Among the entries below, how many lines hold the word "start"? Reply with the number only.
┌────────
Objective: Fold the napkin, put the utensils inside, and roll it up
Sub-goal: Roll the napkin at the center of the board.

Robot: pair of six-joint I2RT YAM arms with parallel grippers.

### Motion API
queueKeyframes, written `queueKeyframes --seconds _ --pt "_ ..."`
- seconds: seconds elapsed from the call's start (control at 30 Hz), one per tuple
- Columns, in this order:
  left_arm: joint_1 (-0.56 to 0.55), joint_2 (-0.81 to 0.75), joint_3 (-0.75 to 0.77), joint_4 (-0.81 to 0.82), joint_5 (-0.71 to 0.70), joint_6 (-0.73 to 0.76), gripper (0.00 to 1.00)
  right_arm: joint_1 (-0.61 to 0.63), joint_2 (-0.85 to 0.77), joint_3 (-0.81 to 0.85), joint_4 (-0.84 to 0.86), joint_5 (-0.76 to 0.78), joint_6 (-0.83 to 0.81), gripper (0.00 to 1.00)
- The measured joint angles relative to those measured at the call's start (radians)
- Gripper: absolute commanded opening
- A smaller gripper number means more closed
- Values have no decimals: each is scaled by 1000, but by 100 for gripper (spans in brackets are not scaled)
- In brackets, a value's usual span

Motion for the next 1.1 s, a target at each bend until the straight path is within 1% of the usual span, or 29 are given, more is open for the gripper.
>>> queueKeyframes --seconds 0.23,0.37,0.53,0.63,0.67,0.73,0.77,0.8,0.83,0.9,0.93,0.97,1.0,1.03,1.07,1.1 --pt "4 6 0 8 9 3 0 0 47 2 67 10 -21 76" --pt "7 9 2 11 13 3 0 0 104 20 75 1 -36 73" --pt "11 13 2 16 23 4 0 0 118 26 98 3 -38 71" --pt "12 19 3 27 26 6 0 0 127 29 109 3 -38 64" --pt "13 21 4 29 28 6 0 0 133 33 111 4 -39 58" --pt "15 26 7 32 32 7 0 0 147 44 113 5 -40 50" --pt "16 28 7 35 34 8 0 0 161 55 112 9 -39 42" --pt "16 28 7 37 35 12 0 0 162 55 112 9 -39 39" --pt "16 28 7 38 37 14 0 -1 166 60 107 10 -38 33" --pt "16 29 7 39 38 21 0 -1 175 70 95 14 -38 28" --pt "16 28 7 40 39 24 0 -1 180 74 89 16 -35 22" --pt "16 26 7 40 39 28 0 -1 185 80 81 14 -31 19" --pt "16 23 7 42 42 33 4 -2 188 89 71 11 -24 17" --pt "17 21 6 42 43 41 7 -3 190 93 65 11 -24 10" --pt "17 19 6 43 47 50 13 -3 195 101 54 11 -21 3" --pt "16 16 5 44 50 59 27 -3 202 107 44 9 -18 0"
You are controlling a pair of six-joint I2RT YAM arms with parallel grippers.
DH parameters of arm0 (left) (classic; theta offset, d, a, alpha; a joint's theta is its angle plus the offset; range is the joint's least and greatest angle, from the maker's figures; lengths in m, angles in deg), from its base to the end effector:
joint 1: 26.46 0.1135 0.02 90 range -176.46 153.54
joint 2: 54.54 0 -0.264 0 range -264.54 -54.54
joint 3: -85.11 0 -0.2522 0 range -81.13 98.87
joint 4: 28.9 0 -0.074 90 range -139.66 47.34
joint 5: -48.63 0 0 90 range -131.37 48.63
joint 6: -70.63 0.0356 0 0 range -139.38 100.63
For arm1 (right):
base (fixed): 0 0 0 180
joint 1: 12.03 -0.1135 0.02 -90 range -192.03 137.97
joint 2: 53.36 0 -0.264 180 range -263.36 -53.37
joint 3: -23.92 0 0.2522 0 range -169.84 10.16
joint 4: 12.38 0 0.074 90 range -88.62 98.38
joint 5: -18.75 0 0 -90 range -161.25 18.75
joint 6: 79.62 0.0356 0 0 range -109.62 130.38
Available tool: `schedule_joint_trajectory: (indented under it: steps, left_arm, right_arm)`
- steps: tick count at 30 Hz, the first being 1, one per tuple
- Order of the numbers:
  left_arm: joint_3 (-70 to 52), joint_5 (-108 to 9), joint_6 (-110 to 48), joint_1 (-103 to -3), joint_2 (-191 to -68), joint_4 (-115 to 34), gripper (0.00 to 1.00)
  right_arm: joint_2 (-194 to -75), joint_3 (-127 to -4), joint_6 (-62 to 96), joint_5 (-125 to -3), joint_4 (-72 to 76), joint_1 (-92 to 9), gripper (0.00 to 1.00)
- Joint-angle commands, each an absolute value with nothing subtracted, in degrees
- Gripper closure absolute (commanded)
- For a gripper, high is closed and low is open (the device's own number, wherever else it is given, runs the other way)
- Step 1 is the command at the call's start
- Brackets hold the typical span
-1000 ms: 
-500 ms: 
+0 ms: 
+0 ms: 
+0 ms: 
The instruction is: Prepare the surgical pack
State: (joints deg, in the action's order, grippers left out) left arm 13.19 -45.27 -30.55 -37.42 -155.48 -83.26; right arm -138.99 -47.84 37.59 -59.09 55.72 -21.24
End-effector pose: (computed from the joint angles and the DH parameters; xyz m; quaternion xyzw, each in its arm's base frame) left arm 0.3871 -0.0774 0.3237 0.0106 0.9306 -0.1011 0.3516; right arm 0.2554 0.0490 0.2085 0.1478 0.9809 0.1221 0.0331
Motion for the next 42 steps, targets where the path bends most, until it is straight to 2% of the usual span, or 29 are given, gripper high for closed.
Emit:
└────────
Exercise response
3